### PROMPT
Nothing is needed except the lines below that run from the one with "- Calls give" through the one with "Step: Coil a", repeated exactly.
Start of Block
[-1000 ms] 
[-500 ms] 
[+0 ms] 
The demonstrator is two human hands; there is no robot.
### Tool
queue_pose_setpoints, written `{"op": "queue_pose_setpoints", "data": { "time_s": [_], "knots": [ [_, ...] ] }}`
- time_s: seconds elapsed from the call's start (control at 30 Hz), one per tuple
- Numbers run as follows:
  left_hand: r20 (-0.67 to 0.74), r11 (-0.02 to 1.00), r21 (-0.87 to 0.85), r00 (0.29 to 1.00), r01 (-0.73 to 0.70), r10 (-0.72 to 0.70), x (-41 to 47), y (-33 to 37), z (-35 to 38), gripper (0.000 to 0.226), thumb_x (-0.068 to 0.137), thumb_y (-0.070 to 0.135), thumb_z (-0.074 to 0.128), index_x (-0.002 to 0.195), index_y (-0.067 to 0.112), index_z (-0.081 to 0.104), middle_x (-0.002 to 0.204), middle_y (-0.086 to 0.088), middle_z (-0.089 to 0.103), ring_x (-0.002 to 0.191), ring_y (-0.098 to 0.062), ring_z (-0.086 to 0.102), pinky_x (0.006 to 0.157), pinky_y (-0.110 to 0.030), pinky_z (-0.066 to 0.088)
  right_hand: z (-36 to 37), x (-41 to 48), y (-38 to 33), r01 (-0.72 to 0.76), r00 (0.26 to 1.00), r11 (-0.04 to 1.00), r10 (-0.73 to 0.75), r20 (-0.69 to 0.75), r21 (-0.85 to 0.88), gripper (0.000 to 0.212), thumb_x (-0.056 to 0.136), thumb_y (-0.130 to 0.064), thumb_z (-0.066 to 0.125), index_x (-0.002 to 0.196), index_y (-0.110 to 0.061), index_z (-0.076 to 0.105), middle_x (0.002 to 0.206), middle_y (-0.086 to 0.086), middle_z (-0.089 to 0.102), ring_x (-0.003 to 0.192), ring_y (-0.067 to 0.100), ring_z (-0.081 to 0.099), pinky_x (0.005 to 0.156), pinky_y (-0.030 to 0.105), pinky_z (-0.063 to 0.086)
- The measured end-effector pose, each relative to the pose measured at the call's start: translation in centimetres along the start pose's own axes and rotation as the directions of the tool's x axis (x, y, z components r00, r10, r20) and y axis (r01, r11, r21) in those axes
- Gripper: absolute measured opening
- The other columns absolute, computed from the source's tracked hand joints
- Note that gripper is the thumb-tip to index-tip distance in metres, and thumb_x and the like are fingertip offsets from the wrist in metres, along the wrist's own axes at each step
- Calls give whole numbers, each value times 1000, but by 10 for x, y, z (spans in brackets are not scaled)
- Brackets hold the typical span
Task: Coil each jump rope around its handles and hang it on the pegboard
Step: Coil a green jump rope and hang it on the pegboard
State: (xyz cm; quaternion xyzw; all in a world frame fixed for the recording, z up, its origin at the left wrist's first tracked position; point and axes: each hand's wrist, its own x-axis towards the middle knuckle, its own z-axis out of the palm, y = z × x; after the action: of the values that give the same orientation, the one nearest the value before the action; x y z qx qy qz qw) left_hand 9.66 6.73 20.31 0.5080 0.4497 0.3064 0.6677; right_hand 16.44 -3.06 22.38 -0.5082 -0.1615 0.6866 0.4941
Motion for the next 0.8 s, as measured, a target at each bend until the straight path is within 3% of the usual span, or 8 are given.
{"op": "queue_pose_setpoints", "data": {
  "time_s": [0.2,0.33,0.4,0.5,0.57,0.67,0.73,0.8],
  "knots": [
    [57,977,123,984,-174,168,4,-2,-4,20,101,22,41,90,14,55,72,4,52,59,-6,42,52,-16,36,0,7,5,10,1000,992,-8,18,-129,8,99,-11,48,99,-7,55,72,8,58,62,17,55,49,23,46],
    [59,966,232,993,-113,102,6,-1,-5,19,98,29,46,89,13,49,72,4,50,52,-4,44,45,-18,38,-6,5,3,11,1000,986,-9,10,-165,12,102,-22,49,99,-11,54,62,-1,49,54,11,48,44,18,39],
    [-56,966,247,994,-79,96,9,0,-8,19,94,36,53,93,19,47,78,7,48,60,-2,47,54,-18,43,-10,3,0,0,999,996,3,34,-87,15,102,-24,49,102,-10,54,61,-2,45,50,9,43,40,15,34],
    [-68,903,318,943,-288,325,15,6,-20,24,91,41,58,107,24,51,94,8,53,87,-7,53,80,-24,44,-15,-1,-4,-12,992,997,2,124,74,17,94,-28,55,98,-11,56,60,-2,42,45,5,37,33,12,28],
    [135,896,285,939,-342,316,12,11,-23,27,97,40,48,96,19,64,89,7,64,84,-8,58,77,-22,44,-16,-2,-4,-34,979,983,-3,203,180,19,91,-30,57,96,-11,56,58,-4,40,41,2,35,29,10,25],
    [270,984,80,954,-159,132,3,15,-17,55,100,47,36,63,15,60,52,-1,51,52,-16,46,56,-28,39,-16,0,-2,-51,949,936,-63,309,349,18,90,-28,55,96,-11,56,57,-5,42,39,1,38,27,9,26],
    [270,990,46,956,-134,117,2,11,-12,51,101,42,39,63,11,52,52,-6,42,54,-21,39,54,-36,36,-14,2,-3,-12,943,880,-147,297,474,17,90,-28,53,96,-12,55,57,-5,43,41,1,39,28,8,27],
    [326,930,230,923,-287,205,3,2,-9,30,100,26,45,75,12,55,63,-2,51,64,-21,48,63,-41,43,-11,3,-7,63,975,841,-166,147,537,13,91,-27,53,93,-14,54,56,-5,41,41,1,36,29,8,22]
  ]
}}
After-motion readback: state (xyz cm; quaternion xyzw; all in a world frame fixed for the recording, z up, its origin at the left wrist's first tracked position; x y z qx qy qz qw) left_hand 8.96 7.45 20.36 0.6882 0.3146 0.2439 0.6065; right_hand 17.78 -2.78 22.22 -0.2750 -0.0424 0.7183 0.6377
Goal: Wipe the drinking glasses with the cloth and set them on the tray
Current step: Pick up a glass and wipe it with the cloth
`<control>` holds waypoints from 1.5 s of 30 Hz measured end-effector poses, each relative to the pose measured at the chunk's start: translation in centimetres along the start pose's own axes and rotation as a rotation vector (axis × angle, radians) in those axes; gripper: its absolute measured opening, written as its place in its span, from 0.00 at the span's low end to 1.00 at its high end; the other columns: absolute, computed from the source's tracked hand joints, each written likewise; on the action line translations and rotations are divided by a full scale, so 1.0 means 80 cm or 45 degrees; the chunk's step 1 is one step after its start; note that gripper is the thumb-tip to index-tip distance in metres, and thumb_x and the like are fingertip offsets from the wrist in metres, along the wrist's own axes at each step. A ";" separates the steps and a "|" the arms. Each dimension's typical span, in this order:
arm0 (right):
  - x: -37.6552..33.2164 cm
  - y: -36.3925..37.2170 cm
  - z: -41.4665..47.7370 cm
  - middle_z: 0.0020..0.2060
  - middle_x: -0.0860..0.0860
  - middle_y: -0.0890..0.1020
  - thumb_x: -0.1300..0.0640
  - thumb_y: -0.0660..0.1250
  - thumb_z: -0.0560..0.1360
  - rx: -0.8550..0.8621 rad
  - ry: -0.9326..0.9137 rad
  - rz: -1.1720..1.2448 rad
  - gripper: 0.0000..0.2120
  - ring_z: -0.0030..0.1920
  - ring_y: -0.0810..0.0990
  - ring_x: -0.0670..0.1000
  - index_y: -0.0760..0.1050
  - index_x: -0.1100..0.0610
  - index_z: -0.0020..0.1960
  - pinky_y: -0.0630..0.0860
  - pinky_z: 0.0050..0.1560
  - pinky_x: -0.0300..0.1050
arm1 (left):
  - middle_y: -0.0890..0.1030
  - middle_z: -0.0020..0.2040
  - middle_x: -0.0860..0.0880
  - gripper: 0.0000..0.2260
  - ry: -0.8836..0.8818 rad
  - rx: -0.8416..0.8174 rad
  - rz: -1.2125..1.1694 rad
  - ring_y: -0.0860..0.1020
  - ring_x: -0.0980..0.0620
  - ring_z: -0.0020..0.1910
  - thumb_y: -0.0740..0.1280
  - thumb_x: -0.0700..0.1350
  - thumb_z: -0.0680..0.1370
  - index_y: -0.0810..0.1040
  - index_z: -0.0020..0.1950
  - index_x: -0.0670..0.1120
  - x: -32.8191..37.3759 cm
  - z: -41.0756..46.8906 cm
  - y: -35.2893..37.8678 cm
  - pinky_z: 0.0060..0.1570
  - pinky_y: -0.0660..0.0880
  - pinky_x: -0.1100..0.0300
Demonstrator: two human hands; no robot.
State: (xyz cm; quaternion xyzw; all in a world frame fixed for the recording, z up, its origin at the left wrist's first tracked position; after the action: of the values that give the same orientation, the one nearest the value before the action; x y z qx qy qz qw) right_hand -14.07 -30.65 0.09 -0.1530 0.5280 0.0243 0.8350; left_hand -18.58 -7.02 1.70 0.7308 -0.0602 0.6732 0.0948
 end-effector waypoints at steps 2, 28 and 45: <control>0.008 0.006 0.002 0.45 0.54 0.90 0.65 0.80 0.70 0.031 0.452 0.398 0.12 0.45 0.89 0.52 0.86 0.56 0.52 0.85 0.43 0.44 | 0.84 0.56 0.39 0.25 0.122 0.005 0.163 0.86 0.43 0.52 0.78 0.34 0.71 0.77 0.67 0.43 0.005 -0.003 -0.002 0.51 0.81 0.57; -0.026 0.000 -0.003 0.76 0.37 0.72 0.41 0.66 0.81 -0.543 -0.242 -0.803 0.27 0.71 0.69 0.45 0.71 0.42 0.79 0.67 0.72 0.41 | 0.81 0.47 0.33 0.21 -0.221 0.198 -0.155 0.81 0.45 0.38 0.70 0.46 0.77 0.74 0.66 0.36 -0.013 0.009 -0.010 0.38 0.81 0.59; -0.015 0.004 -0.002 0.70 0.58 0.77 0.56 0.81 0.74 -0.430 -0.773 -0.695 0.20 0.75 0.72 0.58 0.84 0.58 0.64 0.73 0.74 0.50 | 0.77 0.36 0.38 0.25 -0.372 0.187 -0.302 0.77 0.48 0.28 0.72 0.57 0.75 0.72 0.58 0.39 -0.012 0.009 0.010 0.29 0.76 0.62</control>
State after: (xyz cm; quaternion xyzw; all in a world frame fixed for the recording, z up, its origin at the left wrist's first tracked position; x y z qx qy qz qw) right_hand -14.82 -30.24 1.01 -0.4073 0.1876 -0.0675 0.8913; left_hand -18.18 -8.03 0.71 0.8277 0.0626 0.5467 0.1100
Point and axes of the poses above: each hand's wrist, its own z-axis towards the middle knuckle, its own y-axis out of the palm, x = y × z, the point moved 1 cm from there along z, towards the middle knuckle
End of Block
### ANSWER TO THE EXERCISE
- Calls give whole numbers, each value times 1000, but by 10 for x, y, z (spans in brackets are not scaled)
- Brackets hold the typical span
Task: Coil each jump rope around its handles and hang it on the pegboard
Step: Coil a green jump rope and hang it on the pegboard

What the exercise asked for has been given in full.